Puig: In 2022 I recorded “Los Justos”, by Martín Piñeiro, which has not yet been released. I made it with Claudia Lapacó and Claudio Rissi, who died recently, and it talks about old age and its possibilities of redemption, with elements of crime, melodrama and adventure. A very interesting film.

News: Did you discover your vocation at the Lasalle Theater, which your father directed?

Puig: In part, yes.

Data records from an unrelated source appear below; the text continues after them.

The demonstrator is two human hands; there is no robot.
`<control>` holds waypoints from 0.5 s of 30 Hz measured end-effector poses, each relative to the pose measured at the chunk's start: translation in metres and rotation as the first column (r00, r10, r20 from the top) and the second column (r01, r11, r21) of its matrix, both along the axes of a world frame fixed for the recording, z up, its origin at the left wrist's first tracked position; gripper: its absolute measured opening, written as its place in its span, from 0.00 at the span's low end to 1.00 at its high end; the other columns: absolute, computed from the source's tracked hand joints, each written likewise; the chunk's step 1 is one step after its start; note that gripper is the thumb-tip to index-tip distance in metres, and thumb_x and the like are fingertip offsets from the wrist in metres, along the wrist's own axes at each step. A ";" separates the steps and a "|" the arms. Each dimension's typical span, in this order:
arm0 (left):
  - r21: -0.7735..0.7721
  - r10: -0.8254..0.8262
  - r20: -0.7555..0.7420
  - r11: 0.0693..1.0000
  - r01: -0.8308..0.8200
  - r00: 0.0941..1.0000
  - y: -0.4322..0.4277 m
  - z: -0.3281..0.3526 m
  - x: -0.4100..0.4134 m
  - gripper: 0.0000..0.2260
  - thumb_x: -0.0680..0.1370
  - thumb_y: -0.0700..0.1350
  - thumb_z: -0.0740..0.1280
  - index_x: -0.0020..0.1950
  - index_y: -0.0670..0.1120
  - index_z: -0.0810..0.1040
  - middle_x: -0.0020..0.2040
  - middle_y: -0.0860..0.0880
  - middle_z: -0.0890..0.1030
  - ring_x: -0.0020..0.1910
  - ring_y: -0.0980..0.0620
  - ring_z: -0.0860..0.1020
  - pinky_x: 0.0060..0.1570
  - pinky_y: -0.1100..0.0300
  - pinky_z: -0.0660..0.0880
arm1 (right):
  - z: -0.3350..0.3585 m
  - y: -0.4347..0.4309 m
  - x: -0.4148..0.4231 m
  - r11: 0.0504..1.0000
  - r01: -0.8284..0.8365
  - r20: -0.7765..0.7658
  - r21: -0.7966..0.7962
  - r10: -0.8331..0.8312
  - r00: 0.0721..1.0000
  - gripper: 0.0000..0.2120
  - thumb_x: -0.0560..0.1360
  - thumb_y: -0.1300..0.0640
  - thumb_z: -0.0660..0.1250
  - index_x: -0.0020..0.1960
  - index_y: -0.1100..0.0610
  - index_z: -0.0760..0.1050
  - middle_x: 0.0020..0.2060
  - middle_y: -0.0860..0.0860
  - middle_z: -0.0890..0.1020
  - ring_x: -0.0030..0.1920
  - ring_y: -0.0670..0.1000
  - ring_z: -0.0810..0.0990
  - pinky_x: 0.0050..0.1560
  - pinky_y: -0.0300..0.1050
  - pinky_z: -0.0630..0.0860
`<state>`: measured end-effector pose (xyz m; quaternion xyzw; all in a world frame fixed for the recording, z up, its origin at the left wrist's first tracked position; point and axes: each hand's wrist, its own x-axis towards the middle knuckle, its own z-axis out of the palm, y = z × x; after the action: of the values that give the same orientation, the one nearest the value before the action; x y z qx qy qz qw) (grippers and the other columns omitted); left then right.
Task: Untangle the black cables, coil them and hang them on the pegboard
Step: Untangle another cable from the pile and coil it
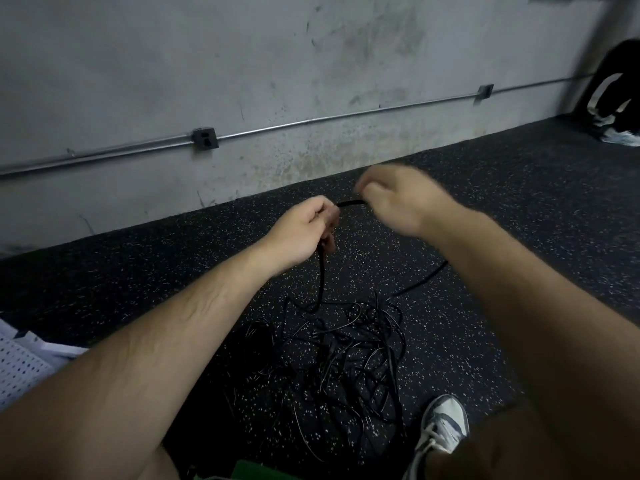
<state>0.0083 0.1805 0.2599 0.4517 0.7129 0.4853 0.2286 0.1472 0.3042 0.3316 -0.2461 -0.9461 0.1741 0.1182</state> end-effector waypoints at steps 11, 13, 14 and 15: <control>-0.188 -0.054 -0.122 0.982 0.030 0.991 -0.017 -0.017 -0.026 0.12 0.86 0.47 0.59 0.44 0.47 0.74 0.33 0.53 0.72 0.34 0.52 0.70 0.39 0.51 0.68 | -0.003 0.002 -0.006 0.987 0.088 0.077 0.136 -0.099 0.992 0.25 0.77 0.62 0.62 0.74 0.55 0.65 0.66 0.58 0.74 0.64 0.61 0.74 0.64 0.58 0.73; -0.079 -0.050 -0.105 0.996 0.041 0.993 -0.012 -0.009 -0.021 0.13 0.86 0.46 0.59 0.42 0.49 0.73 0.31 0.56 0.70 0.32 0.54 0.67 0.38 0.54 0.65 | -0.017 -0.008 -0.015 0.975 -0.119 0.214 0.189 0.077 0.974 0.28 0.76 0.57 0.65 0.75 0.48 0.65 0.70 0.53 0.73 0.73 0.58 0.67 0.78 0.61 0.53; -0.048 -0.043 -0.123 0.998 0.038 0.991 -0.011 -0.005 -0.021 0.13 0.86 0.46 0.60 0.41 0.49 0.73 0.30 0.57 0.70 0.31 0.55 0.67 0.38 0.55 0.65 | -0.022 -0.012 -0.020 0.962 -0.194 0.226 0.190 0.150 0.963 0.21 0.78 0.52 0.66 0.70 0.47 0.70 0.63 0.50 0.78 0.70 0.55 0.70 0.79 0.59 0.50; -0.028 -0.038 -0.144 0.999 0.035 0.989 -0.011 -0.003 -0.021 0.13 0.86 0.47 0.60 0.42 0.49 0.74 0.29 0.58 0.70 0.31 0.57 0.68 0.37 0.56 0.65 | -0.026 -0.013 -0.024 0.958 -0.232 0.221 0.171 0.192 0.956 0.13 0.80 0.48 0.66 0.63 0.49 0.74 0.53 0.48 0.81 0.63 0.53 0.75 0.78 0.57 0.55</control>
<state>-0.0131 0.1692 0.2573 0.4955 0.7253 0.4380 0.1911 0.1235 0.2916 0.3058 -0.1465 -0.9867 0.0660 0.0256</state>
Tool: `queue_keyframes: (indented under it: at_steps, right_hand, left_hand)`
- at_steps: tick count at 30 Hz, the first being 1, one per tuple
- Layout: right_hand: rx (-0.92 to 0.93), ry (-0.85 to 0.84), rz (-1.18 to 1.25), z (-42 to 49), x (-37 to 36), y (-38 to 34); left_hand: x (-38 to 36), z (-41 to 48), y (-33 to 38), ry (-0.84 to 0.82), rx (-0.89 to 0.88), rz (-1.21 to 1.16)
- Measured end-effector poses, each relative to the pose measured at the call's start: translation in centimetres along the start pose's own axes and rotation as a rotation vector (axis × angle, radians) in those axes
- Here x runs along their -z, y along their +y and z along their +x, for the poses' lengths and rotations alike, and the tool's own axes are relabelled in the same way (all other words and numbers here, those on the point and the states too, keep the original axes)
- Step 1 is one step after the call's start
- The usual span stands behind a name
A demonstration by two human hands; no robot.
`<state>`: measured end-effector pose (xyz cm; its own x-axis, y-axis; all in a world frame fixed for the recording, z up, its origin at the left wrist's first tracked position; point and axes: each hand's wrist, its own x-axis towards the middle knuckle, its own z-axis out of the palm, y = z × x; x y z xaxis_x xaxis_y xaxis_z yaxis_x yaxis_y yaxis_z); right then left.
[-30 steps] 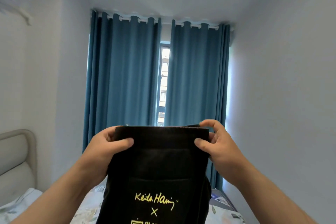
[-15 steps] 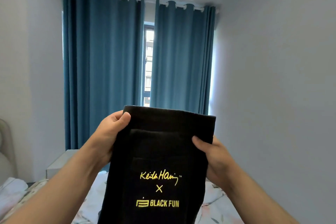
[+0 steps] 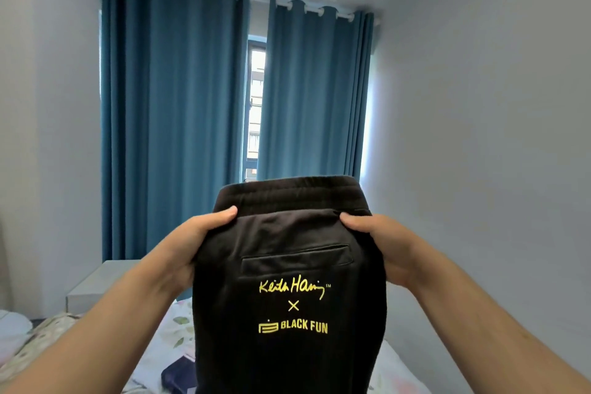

When I was 14, they were rehearsing “Panorama from the Bridge” there and I always started to wonder. Until one day Pedro López Lagar, who didn’t know that I was the businessman’s son, made me go on stage to play a small role and I stayed.

News: His father also had a prop house that supplied things to the fictions. Did that place also influence you?

Puig: Sure, because there I played with spears, rifles and swords, believing I was the Burt Lancaster or the Errol Flynn that I saw in the cinemas in Belgrano, where we lived. I think everything was born with those projections. In fact, recently, walking through Belgrano, where I still live, I ran into a man my age who reminded me of how I used to tell those stories to other kids in the neighborhood. He told me: “You told them better than the movies.” And maybe it was yes, because I really recreated them. So much so that after seeing Boris Karloff’s Frankenstein I told them that the character had a square head from banging it against a wall so much.

News: And they believed him.

Puig: Yes. So I couldn’t have done it that badly (laughs).